__ACTION ITEM__
Only lines that contain the string "brick" should be returned from the material below.

__DATASET EXTRACT__
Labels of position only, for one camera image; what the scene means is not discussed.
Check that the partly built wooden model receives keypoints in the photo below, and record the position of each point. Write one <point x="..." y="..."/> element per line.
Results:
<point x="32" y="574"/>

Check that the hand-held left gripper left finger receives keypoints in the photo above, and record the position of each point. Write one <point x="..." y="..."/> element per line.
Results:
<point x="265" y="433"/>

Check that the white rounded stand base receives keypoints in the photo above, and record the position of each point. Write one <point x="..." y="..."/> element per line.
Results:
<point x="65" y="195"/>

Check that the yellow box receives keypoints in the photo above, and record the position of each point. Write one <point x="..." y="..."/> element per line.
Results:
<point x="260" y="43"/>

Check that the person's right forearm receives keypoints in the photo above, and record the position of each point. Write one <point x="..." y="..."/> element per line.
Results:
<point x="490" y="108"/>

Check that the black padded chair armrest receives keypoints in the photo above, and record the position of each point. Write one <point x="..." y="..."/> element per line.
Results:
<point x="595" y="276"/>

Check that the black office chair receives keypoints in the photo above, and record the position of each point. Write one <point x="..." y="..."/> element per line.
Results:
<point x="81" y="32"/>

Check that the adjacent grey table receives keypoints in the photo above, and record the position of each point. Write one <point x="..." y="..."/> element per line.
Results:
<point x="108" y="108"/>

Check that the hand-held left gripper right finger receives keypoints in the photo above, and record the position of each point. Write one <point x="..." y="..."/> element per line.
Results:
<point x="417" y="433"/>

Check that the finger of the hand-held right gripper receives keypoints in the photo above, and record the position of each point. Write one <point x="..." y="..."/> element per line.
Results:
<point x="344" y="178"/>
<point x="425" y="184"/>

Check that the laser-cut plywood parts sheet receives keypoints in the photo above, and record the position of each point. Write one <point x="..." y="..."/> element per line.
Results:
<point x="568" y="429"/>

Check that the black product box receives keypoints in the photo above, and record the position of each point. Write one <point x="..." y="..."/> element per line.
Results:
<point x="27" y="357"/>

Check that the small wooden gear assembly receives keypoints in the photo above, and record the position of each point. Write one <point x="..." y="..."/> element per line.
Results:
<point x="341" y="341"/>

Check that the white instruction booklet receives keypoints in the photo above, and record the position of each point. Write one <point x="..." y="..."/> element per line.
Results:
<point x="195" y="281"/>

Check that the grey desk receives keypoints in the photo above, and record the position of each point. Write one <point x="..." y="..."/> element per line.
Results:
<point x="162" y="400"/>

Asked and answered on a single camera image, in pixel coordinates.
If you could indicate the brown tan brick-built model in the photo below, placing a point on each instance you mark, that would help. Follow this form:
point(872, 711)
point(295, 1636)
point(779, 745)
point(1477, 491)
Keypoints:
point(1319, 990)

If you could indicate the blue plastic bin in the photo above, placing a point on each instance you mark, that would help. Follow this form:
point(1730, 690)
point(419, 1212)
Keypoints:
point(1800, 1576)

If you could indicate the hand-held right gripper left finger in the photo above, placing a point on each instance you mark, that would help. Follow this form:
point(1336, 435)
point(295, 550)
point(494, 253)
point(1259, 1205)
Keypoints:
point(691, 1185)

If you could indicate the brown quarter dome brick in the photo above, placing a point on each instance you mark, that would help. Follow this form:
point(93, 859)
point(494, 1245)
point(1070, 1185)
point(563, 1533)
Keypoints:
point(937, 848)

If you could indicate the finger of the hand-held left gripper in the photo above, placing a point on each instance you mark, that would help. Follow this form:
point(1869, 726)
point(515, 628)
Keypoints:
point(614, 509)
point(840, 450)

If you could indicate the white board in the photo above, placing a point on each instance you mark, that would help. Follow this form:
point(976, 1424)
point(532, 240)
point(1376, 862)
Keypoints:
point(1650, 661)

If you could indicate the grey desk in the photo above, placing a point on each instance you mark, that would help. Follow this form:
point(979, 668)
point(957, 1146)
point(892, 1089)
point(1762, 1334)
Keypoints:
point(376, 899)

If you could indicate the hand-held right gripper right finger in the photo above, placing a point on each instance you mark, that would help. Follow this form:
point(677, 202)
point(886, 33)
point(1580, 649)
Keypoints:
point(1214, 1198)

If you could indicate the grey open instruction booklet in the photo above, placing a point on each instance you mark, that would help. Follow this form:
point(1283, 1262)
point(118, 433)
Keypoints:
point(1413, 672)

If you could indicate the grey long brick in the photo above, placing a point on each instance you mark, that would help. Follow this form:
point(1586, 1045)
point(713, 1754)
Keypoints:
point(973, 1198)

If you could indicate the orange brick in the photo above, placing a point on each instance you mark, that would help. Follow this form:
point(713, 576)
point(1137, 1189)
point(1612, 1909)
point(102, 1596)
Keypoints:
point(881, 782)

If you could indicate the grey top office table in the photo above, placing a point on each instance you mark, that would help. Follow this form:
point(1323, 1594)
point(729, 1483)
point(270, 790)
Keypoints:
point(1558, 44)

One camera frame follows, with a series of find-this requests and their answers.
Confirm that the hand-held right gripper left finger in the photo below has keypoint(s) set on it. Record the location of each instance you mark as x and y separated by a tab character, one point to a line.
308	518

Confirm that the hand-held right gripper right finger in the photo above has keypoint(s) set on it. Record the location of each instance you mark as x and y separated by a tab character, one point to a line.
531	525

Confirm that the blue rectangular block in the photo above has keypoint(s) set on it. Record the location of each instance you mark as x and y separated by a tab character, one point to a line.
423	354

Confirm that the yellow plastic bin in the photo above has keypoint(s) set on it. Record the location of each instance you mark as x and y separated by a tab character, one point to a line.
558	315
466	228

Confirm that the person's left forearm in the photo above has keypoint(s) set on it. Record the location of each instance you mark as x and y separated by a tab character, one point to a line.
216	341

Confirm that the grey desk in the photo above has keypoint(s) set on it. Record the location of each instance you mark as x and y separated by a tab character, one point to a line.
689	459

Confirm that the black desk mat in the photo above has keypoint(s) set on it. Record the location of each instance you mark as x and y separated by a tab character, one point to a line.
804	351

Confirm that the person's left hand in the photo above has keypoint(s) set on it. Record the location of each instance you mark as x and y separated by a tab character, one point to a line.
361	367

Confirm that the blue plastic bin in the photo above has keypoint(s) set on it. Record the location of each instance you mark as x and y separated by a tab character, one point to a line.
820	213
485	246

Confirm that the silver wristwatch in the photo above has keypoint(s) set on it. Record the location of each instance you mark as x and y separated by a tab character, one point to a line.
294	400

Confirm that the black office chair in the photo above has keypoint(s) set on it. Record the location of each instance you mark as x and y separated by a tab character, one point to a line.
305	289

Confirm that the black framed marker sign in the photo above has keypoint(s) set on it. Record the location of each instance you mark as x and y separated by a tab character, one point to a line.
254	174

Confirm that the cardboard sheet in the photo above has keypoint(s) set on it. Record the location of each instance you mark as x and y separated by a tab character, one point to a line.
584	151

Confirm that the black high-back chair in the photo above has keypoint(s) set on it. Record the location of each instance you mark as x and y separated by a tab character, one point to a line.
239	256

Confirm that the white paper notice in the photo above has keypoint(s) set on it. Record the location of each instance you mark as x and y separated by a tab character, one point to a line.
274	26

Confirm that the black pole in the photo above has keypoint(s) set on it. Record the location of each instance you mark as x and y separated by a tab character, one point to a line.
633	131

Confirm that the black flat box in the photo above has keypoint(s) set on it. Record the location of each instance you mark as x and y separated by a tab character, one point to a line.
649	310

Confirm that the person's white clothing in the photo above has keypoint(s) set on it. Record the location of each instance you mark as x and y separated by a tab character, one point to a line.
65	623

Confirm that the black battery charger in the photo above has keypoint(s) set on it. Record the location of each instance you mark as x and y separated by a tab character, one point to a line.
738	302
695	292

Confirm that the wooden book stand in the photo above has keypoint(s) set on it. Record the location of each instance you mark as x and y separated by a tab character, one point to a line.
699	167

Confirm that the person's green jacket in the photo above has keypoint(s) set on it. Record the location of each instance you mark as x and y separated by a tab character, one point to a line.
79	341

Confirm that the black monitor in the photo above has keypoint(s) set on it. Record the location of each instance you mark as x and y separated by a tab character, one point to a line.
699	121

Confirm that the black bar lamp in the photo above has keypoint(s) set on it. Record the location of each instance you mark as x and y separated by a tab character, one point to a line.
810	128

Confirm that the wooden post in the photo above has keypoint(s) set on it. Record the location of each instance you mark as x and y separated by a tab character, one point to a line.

__SOLVED PROBLEM__
If you could indicate the brown tan brick-built model in the photo below, placing a point on each instance you mark, that would help. Follow this form:
If you could indicate the brown quarter dome brick in the photo above, placing a point on each instance you mark, that would help. Follow this form:
If you could indicate the grey long brick in the photo above, placing a point on each instance you mark, that would help. Follow this form:
If you could indicate the orange brick in the photo above, placing a point on each instance you mark, that would help. Follow this form:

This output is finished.